Thursday, September 28, 2017 - 1:30pm
Event Calendar Category
LIDS Thesis Defense
Building and Room Number
We study efficient average-case (approximation) algorithms for combinatorial optimization problems, as well as explore the algorithmic obstacles for a variety of discrete optimization problems arising in the theory of random graphs, statistics and machine learning. In particular, we consider the average-case optimization for three NP-hard combinatorial optimization problems: Large Sub-matrix Selection of a Gaussian random matrix, Maximum Cut (Max-Cut) of sparse random graphs and Matrix Completion with entries sampled by sparse random regular graphs.
We propose various algorithms for these problems, some of which even beat the current state of the art algorithms for these problems. For Large Sub-matrix Selection, we show the existence of a very simple algorithm which produces a k-by-k sub-matrix of average value 4/3sqrt(2 log n/k) with high probability in a n-by-n random matrix with i.i.d. standard Gaussian entries, 4/3 better than the best algorithms so far for this problem. For Low-rank Matrix Completion problem, we propose a new matrix completion algorithm using a novel sampling scheme based on a union of independent sparse random regular bipartite graphs, which reconstructs an epsilon-approximation of the underlying n-by-n matrix using O(n log^2(1/epsilon)) samples in linear time.

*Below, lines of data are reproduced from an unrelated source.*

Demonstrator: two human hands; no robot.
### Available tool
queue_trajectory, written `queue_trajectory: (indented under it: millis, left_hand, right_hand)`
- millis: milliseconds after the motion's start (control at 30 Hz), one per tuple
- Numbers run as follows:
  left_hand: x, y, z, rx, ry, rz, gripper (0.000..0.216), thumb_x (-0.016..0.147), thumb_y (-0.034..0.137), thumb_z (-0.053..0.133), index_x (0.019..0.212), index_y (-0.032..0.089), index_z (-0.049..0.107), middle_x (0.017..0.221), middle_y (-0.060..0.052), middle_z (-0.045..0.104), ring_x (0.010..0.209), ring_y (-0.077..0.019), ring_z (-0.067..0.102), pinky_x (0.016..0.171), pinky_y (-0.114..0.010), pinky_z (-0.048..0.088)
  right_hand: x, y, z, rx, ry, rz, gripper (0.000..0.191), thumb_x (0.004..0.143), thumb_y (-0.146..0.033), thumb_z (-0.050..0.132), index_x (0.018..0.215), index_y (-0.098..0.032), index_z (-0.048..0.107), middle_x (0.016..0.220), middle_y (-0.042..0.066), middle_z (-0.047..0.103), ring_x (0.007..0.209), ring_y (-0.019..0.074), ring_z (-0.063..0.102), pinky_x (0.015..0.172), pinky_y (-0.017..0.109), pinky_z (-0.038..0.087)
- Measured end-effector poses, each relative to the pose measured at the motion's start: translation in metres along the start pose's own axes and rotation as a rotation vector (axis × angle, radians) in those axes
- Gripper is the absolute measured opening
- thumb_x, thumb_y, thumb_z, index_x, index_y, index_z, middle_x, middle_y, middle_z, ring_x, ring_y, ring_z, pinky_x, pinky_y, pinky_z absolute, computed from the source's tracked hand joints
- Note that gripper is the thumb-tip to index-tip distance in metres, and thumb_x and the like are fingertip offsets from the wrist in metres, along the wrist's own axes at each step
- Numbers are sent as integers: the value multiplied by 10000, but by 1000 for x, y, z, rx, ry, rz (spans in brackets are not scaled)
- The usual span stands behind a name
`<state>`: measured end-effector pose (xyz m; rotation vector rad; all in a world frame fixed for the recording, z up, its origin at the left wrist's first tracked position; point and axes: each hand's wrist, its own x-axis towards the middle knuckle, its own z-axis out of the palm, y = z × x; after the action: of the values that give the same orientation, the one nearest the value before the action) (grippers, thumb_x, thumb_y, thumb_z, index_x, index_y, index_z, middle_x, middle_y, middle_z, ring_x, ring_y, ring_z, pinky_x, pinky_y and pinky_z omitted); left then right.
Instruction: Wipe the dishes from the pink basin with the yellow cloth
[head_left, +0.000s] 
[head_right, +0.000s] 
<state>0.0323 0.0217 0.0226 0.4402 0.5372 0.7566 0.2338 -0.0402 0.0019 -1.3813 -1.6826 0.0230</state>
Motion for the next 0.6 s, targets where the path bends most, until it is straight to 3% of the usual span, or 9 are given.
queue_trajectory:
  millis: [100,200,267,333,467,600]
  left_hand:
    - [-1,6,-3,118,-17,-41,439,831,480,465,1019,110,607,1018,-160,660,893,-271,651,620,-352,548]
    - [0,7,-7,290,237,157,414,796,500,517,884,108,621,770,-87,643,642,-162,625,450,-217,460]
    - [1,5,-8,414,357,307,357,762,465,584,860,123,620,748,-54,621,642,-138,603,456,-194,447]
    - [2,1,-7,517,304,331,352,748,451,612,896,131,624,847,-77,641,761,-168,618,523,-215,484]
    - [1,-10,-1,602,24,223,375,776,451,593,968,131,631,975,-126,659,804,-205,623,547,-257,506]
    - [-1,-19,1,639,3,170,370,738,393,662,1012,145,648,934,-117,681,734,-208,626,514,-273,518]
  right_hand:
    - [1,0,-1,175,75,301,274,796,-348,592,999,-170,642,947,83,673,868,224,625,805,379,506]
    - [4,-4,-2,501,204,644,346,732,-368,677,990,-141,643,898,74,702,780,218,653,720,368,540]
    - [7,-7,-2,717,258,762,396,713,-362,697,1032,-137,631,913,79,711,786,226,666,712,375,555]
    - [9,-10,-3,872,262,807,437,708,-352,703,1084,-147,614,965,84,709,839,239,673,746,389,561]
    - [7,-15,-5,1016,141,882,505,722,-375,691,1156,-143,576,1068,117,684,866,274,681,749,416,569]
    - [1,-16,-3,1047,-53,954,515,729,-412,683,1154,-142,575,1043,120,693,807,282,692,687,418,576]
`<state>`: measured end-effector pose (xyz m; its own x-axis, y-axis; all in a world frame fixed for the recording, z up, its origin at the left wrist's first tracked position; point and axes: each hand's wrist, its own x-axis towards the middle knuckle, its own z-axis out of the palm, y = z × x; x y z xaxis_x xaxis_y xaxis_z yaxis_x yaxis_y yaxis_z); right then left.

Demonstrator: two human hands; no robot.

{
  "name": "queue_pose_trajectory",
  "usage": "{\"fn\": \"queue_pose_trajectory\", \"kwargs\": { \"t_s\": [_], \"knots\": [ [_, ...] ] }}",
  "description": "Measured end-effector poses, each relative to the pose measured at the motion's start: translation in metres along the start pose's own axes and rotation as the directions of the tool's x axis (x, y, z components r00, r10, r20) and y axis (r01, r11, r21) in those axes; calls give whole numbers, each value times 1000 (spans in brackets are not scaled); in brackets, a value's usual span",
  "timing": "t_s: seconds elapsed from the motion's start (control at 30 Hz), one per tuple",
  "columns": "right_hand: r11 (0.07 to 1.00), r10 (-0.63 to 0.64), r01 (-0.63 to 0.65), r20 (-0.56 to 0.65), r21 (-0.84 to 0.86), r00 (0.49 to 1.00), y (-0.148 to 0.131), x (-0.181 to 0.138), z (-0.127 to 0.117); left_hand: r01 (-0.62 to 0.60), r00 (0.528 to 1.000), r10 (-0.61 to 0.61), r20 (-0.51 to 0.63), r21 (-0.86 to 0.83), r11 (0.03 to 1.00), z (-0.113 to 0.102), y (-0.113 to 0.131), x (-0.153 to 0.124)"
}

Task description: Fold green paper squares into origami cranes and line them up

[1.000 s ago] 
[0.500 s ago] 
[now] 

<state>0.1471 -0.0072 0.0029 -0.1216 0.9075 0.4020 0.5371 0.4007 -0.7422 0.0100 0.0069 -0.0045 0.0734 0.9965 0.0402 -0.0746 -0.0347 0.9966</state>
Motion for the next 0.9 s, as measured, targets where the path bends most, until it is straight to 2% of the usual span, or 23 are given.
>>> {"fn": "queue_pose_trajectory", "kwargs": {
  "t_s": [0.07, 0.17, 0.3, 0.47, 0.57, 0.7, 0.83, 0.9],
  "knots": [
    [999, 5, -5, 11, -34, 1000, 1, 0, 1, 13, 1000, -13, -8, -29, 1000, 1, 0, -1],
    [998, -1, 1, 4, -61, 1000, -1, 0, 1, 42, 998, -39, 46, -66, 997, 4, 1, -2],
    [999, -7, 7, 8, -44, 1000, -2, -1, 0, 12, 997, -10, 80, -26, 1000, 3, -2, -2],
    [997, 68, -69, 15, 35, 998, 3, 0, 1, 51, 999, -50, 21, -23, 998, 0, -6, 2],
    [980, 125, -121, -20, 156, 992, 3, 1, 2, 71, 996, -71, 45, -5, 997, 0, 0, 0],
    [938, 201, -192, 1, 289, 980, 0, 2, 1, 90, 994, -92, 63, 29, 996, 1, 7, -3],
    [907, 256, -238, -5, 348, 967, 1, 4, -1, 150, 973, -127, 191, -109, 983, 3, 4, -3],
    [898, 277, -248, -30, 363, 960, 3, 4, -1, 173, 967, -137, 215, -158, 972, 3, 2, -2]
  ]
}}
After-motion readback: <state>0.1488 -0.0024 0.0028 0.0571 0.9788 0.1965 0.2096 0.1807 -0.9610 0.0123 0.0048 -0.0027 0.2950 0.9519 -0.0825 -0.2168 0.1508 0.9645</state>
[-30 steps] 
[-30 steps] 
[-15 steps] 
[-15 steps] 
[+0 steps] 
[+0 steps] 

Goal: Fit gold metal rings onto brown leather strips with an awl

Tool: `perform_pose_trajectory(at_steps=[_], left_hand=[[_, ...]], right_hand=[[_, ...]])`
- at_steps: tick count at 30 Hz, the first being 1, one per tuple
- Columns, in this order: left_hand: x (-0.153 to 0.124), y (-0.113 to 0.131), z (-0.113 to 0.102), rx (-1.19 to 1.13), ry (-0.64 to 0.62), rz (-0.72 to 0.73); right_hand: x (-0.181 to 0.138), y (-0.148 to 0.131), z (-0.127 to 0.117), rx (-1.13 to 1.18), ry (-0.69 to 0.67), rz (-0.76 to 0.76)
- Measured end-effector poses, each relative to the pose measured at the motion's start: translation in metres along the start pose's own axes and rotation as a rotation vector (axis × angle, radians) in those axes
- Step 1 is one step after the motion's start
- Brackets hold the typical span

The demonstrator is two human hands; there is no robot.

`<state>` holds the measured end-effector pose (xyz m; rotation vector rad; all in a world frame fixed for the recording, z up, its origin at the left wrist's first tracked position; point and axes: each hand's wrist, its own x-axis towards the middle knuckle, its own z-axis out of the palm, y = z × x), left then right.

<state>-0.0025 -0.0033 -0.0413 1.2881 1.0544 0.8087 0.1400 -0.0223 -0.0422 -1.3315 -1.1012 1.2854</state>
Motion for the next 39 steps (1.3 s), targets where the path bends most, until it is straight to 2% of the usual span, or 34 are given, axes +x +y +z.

I will also use the problem of Large Sub-matrix Selection as an example to illustrate one essential phase transition: the Overlap Gap Property (OGP) which appears in many combinatorial problems over random instances, for example maximum clique in random graph, maximum independent set in random graph, and random k-sat problems. I will discuss its connection with the hardness on average.